The problem —
In the entries below, which lines run from the one containing "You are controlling" to the one containing "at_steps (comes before"? Copy exactly those lines, ends included, and no others.

Data extracted from a collection:
---+---

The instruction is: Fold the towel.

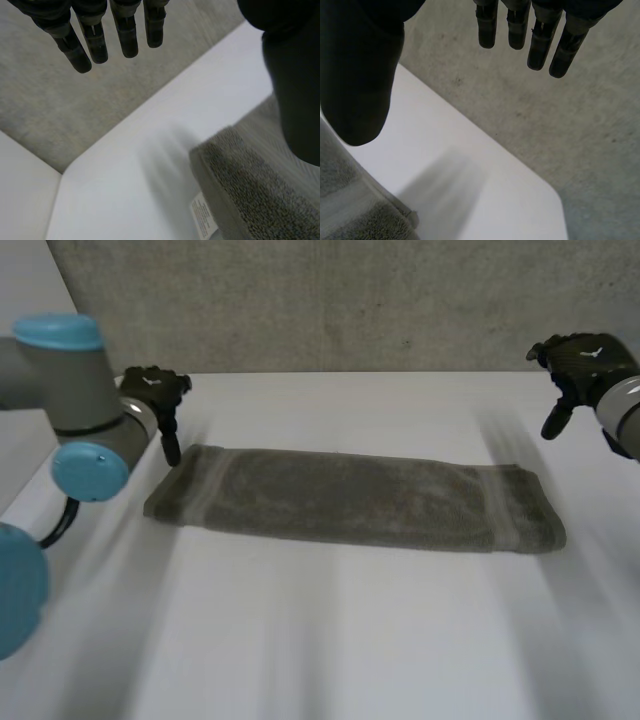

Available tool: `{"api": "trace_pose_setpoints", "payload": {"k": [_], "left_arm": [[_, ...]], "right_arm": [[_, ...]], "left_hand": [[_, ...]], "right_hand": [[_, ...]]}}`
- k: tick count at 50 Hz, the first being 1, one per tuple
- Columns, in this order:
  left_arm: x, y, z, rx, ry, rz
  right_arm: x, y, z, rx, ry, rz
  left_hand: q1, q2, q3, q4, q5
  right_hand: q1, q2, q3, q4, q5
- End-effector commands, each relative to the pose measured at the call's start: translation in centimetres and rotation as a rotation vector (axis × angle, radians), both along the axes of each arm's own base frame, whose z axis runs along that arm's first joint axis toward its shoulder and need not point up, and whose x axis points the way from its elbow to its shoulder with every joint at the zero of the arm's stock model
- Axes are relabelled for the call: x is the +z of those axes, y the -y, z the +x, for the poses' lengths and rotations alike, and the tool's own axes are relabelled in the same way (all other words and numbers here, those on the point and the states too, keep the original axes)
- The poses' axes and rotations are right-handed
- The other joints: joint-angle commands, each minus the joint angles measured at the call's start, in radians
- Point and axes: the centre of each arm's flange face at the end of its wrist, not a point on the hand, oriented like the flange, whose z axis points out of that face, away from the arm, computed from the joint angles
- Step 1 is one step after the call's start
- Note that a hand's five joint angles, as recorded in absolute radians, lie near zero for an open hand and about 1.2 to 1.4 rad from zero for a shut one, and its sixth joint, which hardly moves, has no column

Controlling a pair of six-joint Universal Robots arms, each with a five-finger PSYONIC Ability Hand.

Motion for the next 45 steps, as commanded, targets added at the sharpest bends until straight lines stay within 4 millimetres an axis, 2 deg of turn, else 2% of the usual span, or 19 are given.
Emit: {"api": "trace_pose_setpoints", "payload": {"k": [1,2,4,7,9,10,12,14,18,20,28,31,33,37,38,39,42,44,45], "left_arm": [[3.4,-3.7,1.2,0.005,-0.072,-0.006],[3.4,-3.7,1.2,0.005,-0.072,-0.006],[3.0,-5.6,1.3,-0.030,-0.076,-0.003],[2.8,-6.5,1.3,-0.053,-0.084,-0.011],[2.7,-8.5,1.2,-0.110,-0.100,-0.043],[2.7,-8.5,1.2,-0.110,-0.100,-0.043],[2.6,-10.3,1.5,-0.151,-0.114,-0.072],[2.5,-11.0,1.6,-0.164,-0.118,-0.084],[1.9,-12.3,1.8,-0.185,-0.123,-0.085],[1.1,-13.1,1.8,-0.198,-0.125,-0.072],[0.2,-13.5,2.1,-0.192,-0.126,-0.056],[0.1,-13.3,2.2,-0.183,-0.127,-0.051],[0.1,-13.3,2.3,-0.183,-0.127,-0.051],[0.0,-13.2,2.3,-0.182,-0.126,-0.048],[-0.1,-13.2,2.3,-0.181,-0.126,-0.045],[-0.1,-13.2,2.3,-0.180,-0.125,-0.045],[-0.2,-13.2,2.3,-0.180,-0.125,-0.044],[-0.2,-13.2,2.4,-0.178,-0.125,-0.044],[-0.2,-13.2,2.4,-0.178,-0.125,-0.044]], "right_arm": [[1.4,-5.2,-0.4,0.009,-0.046,0.041],[1.4,-5.2,-0.4,0.009,-0.047,0.042],[0.0,-7.1,-0.7,0.020,-0.118,0.095],[-0.9,-7.9,-0.8,0.026,-0.154,0.119],[-3.0,-9.2,-0.9,0.044,-0.203,0.177],[-3.0,-9.2,-0.9,0.045,-0.203,0.177],[-4.5,-10.0,-0.9,0.054,-0.218,0.222],[-5.1,-10.3,-0.9,0.056,-0.220,0.232],[-6.3,-10.2,-1.0,0.054,-0.222,0.238],[-8.1,-9.6,-1.6,0.035,-0.222,0.250],[-11.1,-7.7,-2.2,0.015,-0.224,0.245],[-11.6,-7.2,-2.3,0.009,-0.224,0.244],[-12.5,-6.6,-2.9,-0.007,-0.222,0.263],[-13.0,-6.1,-3.5,-0.026,-0.221,0.278],[-12.9,-5.9,-3.9,-0.039,-0.222,0.278],[-12.8,-5.5,-4.4,-0.057,-0.224,0.272],[-12.2,-5.1,-5.1,-0.090,-0.224,0.254],[-10.0,-4.0,-7.1,-0.179,-0.235,0.190],[-10.0,-4.0,-7.1,-0.180,-0.236,0.189]], "left_hand": [[-0.065,-0.057,-0.043,-0.058,-0.194],[-0.065,-0.057,-0.043,-0.058,-0.194],[-0.051,-0.042,-0.028,-0.044,-0.179],[-0.051,-0.042,-0.028,-0.044,-0.179],[-0.051,-0.042,-0.028,-0.044,-0.179],[-0.051,-0.042,-0.028,-0.044,-0.179],[-0.054,-0.045,-0.031,-0.047,-0.182],[-0.054,-0.045,-0.031,-0.047,-0.182],[-0.054,-0.045,-0.031,-0.047,-0.182],[-0.054,-0.045,-0.031,-0.047,-0.182],[-0.054,-0.045,-0.031,-0.047,-0.182],[-0.054,-0.045,-0.031,-0.047,-0.182],[-0.054,-0.045,-0.031,-0.047,-0.182],[-0.054,-0.045,-0.031,-0.047,-0.182],[-0.054,-0.045,-0.031,-0.047,-0.182],[-0.054,-0.045,-0.031,-0.047,-0.182],[-0.054,-0.045,-0.031,-0.047,-0.182],[-0.054,-0.045,-0.031,-0.047,-0.182],[-0.054,-0.045,-0.031,-0.047,-0.182]], "right_hand": [[-0.058,-0.071,-0.070,-0.080,-0.059],[-0.058,-0.071,-0.070,-0.080,-0.059],[-0.058,-0.071,-0.070,-0.080,-0.059],[-0.036,-0.049,-0.048,-0.058,-0.037],[-0.012,-0.026,-0.025,-0.034,-0.014],[-0.012,-0.025,-0.025,-0.034,-0.014],[0.029,0.015,0.016,0.007,0.027],[0.075,0.062,0.063,0.053,0.074],[0.117,0.104,0.105,0.095,0.115],[0.126,0.112,0.113,0.104,0.124],[0.228,0.215,0.216,0.206,0.227],[0.258,0.245,0.245,0.236,0.256],[0.328,0.315,0.316,0.306,0.326],[0.507,0.494,0.495,0.485,0.506],[0.766,0.753,0.754,0.744,0.764],[1.160,1.147,1.148,1.138,1.158],[1.164,1.151,1.152,1.142,1.162],[1.164,1.151,1.152,1.142,1.162],[1.164,1.151,1.152,1.142,1.162]]}}
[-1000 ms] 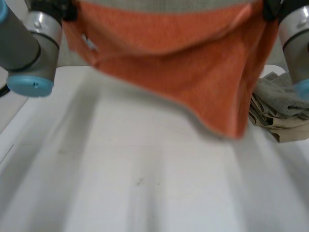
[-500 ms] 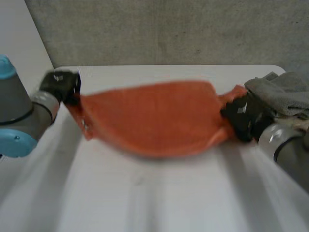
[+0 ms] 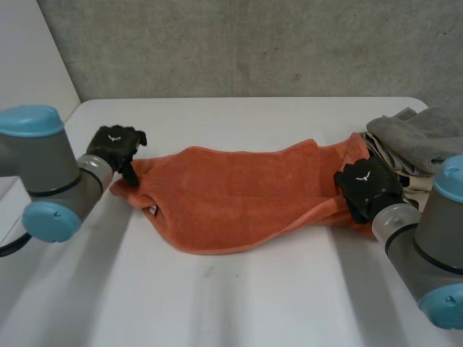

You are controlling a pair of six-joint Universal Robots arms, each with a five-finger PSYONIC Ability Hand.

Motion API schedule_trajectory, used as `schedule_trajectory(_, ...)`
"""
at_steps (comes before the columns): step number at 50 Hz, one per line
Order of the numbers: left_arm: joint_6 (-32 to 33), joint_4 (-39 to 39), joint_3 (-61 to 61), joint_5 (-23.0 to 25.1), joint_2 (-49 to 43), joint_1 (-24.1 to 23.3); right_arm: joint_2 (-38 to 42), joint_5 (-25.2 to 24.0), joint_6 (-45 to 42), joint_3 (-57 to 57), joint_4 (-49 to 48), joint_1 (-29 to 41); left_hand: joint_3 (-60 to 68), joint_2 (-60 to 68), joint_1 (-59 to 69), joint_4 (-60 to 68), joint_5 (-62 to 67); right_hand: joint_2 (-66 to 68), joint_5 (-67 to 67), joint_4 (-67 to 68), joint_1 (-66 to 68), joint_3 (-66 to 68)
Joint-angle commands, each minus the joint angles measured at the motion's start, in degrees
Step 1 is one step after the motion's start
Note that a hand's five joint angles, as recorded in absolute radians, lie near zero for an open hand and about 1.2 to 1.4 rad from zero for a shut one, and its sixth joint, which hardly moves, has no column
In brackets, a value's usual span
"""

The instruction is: Fold the laundry.

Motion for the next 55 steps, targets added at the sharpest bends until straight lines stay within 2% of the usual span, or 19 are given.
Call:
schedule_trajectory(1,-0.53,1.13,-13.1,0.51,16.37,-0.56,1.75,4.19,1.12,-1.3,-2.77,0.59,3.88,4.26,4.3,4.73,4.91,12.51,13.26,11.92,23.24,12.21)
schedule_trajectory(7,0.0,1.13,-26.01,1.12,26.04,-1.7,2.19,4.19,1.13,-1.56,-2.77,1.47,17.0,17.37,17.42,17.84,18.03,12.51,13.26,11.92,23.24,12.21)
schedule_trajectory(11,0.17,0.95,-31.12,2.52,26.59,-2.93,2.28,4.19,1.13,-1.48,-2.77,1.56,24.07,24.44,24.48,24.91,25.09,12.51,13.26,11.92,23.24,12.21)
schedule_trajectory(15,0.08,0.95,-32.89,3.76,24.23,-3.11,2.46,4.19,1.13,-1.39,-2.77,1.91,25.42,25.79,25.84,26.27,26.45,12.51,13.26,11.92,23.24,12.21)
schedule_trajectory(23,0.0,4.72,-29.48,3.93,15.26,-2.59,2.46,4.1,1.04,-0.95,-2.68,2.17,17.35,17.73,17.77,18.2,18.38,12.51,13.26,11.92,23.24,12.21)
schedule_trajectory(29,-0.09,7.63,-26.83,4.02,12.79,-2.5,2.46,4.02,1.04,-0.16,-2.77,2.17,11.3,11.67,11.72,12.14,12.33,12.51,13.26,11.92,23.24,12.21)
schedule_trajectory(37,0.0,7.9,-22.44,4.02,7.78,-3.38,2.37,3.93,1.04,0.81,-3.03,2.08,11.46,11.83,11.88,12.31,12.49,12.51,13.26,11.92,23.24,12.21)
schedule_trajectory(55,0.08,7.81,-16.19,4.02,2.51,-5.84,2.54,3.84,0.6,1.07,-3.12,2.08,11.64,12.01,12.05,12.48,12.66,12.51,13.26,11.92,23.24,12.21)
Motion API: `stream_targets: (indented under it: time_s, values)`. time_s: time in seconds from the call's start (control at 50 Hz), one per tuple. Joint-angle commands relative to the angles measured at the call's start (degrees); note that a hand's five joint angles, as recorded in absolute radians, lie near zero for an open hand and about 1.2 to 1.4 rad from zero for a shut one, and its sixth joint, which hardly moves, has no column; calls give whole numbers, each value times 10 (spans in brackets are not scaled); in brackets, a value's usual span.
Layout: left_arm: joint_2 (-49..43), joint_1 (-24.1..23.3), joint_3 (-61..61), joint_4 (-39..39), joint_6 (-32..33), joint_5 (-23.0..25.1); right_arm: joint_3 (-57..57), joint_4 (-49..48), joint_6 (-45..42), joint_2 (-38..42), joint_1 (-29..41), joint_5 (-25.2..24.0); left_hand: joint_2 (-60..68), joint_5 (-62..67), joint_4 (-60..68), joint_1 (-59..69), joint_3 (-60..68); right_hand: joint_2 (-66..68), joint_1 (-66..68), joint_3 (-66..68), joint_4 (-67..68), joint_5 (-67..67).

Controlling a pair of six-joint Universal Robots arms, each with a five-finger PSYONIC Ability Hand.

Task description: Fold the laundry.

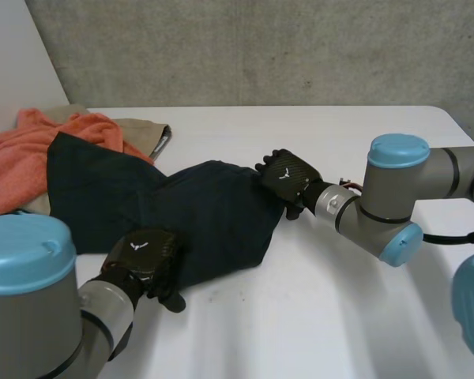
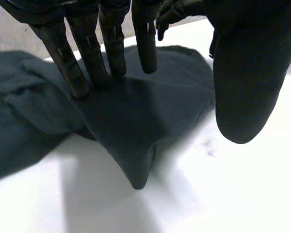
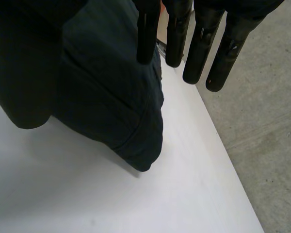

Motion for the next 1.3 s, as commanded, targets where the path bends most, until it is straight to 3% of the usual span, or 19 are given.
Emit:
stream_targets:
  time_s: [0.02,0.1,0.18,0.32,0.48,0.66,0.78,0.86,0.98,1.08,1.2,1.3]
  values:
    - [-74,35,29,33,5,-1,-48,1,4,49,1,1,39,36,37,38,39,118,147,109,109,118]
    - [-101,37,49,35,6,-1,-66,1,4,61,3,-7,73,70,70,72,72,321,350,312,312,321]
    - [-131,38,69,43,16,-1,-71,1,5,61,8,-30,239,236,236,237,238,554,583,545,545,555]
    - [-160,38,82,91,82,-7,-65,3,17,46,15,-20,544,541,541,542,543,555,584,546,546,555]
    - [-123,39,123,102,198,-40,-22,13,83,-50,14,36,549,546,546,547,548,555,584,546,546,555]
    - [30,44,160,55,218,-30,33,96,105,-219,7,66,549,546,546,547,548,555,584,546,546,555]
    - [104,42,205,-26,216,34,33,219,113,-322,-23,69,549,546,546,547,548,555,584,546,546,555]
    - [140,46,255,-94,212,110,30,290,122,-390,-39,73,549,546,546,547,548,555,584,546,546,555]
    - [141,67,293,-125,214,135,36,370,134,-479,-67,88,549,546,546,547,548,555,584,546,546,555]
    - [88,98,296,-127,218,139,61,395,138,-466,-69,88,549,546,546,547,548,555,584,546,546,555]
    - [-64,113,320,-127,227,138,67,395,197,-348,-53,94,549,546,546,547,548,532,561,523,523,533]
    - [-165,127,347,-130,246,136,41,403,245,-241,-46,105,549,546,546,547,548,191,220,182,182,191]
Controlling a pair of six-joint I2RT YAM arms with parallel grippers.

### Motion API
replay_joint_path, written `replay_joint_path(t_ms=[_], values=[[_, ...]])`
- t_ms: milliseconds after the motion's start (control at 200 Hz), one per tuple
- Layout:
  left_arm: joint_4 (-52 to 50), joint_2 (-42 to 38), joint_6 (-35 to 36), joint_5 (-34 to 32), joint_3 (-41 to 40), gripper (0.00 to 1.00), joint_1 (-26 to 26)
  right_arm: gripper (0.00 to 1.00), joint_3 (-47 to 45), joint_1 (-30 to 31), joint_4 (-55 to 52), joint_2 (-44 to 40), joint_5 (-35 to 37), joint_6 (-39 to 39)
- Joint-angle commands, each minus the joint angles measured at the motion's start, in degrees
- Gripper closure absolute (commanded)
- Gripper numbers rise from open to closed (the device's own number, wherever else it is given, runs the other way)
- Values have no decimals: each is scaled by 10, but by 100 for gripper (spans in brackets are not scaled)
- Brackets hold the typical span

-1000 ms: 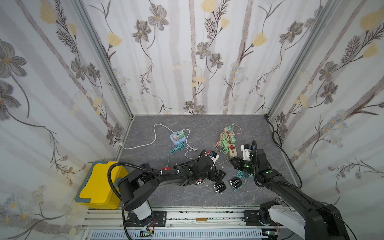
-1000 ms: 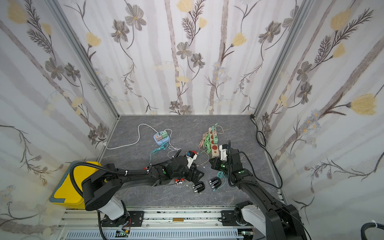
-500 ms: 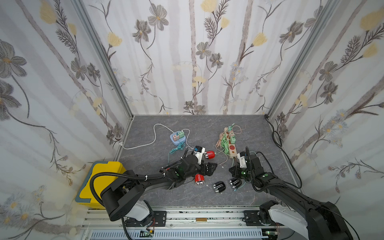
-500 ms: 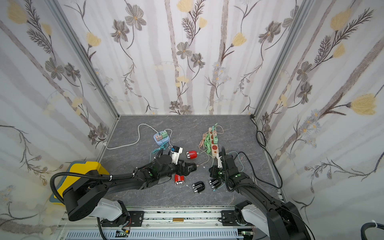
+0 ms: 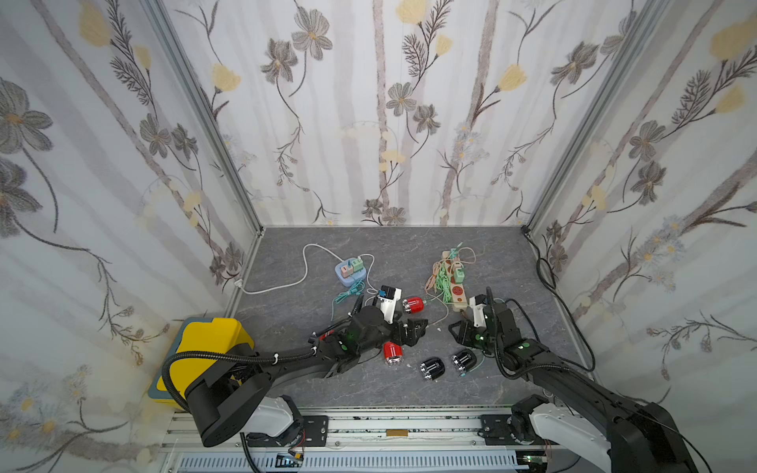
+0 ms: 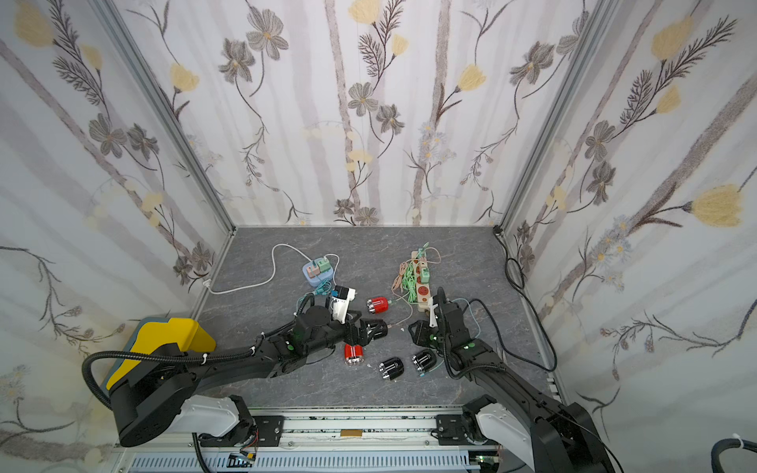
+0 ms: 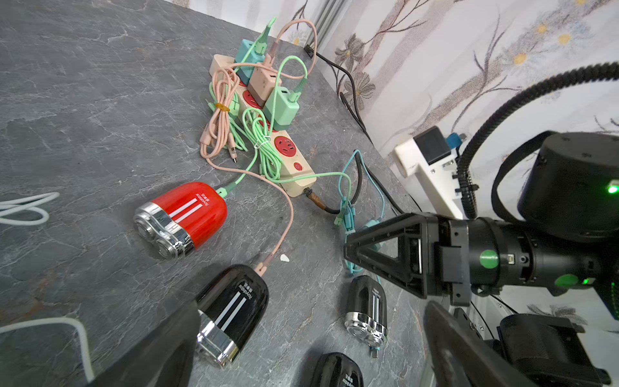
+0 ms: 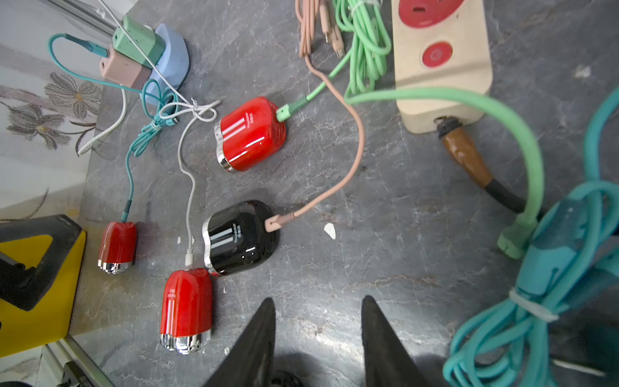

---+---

Exercise output —
You are controlling a pair of six-joint Universal Robots arms, each with a five-finger PSYONIC Ability Hand.

Motion API schedule_trajectory, used as `schedule_trajectory(_, ...)`
"""
at_steps (comes before the columns): step number at 50 Hz, one per line

Nothing remains to be done for this exercise.